## [Work instruction]
Check every line in the listing below for "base". Copy the ones where it occurs.

## [Data provided]
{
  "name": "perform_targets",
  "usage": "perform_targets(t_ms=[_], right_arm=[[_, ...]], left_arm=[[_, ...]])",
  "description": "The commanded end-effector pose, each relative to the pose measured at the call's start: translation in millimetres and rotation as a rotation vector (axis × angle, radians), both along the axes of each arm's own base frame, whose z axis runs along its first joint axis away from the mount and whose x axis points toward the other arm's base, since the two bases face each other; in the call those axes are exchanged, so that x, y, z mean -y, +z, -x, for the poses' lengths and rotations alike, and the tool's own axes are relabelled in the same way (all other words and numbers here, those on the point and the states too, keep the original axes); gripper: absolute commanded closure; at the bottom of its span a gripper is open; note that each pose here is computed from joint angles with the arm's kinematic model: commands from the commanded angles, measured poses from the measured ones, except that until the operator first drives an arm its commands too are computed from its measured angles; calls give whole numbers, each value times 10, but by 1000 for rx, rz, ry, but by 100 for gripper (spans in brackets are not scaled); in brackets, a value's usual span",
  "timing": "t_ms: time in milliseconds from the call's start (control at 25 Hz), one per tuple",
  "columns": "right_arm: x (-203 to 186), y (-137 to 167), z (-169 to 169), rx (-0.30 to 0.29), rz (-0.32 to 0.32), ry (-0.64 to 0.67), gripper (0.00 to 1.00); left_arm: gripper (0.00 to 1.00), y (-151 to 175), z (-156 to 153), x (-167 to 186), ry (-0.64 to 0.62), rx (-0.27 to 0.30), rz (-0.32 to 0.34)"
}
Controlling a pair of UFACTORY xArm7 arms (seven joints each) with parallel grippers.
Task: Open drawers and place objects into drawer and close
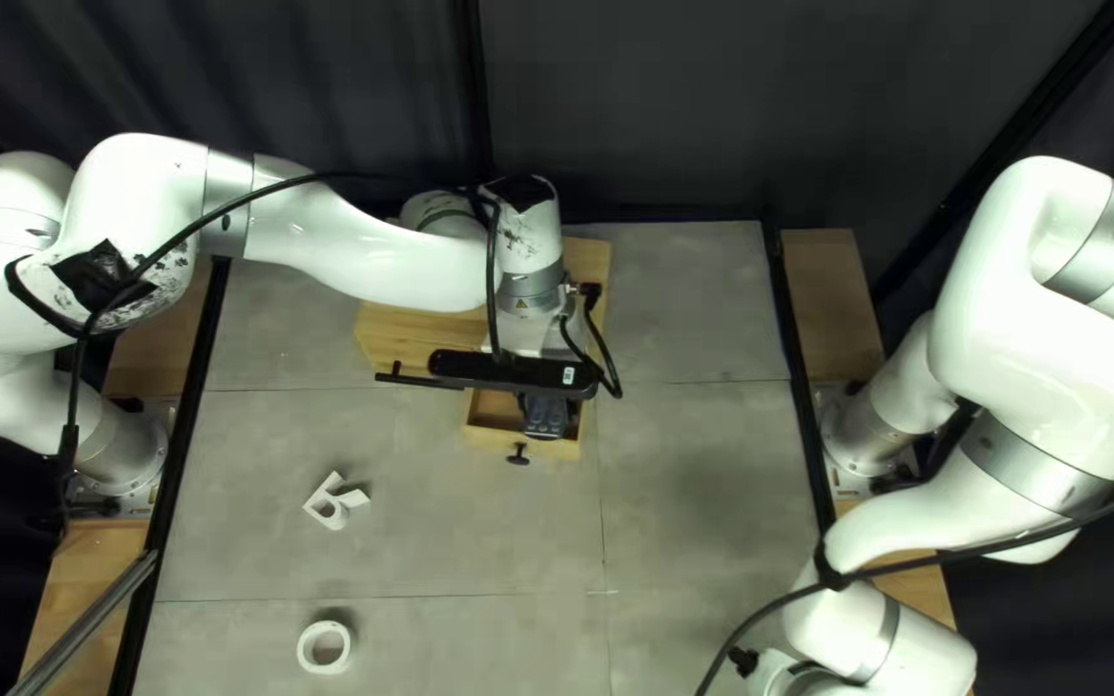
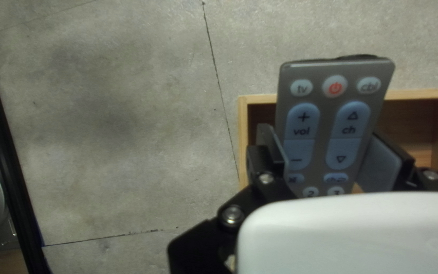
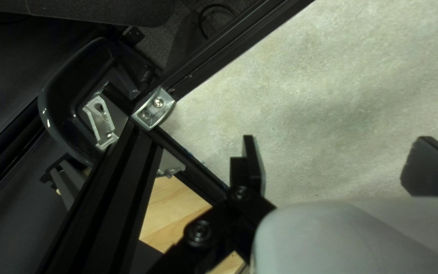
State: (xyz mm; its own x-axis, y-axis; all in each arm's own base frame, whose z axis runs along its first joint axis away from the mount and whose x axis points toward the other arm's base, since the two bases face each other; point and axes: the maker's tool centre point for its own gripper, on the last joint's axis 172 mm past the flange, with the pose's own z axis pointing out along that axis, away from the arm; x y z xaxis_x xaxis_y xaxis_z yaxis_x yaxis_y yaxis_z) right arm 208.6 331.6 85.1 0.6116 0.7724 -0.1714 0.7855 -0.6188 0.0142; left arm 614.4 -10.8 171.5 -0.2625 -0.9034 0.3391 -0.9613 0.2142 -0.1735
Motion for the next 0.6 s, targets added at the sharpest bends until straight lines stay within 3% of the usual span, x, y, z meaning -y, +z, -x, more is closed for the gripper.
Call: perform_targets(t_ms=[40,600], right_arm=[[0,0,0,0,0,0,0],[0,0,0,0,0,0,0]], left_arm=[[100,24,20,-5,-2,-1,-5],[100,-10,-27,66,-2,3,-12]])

## [Answer to the exercise]
  "description": "The commanded end-effector pose, each relative to the pose measured at the call's start: translation in millimetres and rotation as a rotation vector (axis × angle, radians), both along the axes of each arm's own base frame, whose z axis runs along its first joint axis away from the mount and whose x axis points toward the other arm's base, since the two bases face each other; in the call those axes are exchanged, so that x, y, z mean -y, +z, -x, for the poses' lengths and rotations alike, and the tool's own axes are relabelled in the same way (all other words and numbers here, those on the point and the states too, keep the original axes); gripper: absolute commanded closure; at the bottom of its span a gripper is open; note that each pose here is computed from joint angles with the arm's kinematic model: commands from the commanded angles, measured poses from the measured ones, except that until the operator first drives an arm its commands too are computed from its measured angles; calls give whole numbers, each value times 10, but by 1000 for rx, rz, ry, but by 100 for gripper (spans in brackets are not scaled); in brackets, a value's usual span",
State: (xyz mm; its own x-axis, y-axis; all in each arm's own base frame, whose z axis runs along its first joint axis away from the mount and whose x axis points toward the other arm's base, since the two bases face each other; point and axes: the maker's tool centre point for its own gripper, on the last joint's axis 172 mm past the flange, with the pose's own z axis pointing out along that axis, away from the arm; x y z xaxis_x xaxis_y xaxis_z yaxis_x yaxis_y yaxis_z) right arm 208.6 331.6 85.1 0.6116 0.7724 -0.1714 0.7855 -0.6188 0.0142; left arm 614.4 -10.8 171.5 -0.2625 -0.9034 0.3391 -0.9613 0.2142 -0.1735

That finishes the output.